Yoga And Your Immune System
One of the key factors in arthritis is inflammation: This is the underlying cause of red, hot and swollen joints.
What Is Inflammation?
Inflammation is caused by our immune system responding to a threat to our bodies - while often the threat is real, such as an infection or injury, in Rheumatoid Arthritis the inflammation is a result of the immune system attacking our own cells. (23)
The chronic inflammation seen in RA can lead to joint erosion, loss of mobility and damage to associated tissues throughout the body: including tendons, ligaments and bones. This results in increased pain and greater disability. (24)
It’s thus very important to get inflammation under control - and this is the main goal of the many medications prescribed to treat the condition, such as NSAIDs (Nonsteroidal Anti-Inflammatory Drugs). (25)
Evidence Yoga Decreases Inflammation
Various studies have been conducted in order to examine yoga’s potential for treating inflammation.

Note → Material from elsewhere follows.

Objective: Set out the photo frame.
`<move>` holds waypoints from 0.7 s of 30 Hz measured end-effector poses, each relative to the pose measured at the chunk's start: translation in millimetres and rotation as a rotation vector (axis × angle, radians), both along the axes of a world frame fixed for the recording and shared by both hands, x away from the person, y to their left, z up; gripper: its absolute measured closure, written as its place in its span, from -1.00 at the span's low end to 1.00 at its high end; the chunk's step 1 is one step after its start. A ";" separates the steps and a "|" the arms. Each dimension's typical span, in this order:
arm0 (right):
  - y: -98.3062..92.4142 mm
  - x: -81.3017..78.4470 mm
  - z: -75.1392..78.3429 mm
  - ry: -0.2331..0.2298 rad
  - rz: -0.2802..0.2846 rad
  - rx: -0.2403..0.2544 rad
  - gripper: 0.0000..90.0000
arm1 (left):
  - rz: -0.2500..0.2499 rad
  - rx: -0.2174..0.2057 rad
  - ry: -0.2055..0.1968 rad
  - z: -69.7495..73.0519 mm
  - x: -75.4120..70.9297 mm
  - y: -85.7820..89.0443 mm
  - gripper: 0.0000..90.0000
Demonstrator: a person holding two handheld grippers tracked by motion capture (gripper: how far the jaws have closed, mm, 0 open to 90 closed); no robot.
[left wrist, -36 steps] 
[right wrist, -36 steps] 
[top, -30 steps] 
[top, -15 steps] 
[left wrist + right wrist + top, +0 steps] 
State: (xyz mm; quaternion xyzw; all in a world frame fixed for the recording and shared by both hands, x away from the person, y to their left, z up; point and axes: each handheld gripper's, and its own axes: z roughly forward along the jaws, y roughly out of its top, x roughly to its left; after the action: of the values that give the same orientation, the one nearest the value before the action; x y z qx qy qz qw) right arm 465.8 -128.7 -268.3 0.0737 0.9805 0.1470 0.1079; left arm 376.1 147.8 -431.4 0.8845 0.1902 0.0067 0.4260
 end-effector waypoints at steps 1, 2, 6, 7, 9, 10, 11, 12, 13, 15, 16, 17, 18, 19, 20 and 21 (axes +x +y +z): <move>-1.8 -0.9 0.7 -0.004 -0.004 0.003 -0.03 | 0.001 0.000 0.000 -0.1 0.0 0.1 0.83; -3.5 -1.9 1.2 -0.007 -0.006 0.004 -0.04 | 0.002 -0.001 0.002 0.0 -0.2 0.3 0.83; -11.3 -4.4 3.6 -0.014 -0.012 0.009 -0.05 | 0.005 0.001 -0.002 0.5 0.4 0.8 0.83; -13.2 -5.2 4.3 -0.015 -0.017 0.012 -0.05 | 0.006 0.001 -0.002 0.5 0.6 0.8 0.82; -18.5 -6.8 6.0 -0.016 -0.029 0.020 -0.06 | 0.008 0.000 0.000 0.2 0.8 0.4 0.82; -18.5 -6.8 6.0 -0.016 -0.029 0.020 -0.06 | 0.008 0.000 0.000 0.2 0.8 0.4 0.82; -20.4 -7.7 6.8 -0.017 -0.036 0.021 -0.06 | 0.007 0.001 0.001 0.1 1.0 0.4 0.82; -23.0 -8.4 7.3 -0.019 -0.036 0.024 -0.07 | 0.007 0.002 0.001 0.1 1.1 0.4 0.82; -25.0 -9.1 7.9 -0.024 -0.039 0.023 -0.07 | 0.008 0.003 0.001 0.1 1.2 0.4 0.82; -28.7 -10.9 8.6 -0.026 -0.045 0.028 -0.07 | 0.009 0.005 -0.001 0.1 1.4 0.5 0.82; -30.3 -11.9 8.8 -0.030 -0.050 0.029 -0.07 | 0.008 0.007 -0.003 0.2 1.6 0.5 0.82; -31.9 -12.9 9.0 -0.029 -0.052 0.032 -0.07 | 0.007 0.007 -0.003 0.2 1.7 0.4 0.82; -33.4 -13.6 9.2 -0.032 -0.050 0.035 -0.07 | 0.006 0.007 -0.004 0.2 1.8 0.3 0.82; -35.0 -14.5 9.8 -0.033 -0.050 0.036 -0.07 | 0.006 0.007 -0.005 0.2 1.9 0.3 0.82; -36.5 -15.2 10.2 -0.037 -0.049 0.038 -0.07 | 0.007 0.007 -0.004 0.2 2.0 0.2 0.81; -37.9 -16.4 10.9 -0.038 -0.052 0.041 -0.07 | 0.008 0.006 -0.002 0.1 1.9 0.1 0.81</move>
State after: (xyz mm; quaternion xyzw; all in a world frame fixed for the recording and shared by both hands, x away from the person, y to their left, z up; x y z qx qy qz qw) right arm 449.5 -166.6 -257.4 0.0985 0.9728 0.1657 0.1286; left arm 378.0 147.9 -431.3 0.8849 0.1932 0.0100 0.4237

In 2010, researchers at the Ohio State University in Columbus measured inflammatory blood markers in 50 healthy women. The subjects were divided into groups of novice and experienced yoga practitioners and blood tests revealed significantly lower levels of inflammation-causing proteins - such as interleukin-6 - in the regular practitioners. (26)
In a more recent study from 2015, a group of scientists in India investigated the effect of long term yoga practice on the levels of inflammatory markers following moderate and strenuous exercise.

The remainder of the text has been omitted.